DATASET CONTENT:
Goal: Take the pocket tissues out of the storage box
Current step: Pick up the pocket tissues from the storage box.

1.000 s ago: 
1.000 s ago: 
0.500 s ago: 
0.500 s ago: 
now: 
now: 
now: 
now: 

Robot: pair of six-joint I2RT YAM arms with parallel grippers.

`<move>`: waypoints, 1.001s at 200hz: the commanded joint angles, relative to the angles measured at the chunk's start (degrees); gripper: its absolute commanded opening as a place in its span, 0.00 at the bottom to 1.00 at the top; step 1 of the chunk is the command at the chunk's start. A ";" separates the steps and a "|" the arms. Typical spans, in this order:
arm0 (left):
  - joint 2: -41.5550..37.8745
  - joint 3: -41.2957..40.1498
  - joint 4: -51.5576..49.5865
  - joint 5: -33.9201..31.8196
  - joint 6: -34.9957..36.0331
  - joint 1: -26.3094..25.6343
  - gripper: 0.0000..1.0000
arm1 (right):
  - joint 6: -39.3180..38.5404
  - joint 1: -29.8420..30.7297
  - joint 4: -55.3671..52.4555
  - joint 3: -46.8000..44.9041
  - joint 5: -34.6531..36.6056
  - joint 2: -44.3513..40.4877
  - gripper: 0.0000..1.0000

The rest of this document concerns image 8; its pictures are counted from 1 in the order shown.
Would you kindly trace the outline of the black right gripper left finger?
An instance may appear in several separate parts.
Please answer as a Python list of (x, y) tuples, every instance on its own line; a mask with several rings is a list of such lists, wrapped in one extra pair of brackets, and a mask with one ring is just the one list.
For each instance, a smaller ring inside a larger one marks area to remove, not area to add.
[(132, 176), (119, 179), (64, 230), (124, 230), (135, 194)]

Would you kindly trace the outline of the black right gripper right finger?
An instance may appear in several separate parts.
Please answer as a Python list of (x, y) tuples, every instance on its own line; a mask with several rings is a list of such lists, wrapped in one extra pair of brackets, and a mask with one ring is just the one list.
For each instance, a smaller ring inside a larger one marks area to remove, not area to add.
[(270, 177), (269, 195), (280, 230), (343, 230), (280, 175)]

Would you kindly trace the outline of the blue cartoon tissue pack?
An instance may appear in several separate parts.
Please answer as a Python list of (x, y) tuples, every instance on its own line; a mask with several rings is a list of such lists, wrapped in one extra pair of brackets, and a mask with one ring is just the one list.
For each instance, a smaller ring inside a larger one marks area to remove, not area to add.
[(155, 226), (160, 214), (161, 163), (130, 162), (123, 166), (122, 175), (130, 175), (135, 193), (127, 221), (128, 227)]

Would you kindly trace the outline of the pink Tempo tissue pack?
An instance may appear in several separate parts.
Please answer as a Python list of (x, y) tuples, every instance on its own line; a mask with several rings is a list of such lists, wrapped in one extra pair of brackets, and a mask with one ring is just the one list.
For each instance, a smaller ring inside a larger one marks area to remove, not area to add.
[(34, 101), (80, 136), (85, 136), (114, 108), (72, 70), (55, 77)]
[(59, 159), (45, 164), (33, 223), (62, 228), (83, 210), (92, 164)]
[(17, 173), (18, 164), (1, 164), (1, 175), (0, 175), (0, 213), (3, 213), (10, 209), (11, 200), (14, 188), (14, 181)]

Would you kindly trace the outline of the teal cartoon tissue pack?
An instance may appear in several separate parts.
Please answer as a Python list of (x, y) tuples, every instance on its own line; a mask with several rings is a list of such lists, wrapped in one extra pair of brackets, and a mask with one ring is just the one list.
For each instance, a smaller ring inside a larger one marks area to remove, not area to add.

TASK BRIEF: Note which lines carry the word "pack" in the material, then copy each of them.

WRITTEN SOLUTION:
Would you kindly trace the outline of the blue cartoon tissue pack?
Would you kindly trace the outline of the pink Tempo tissue pack?
Would you kindly trace the outline of the teal cartoon tissue pack?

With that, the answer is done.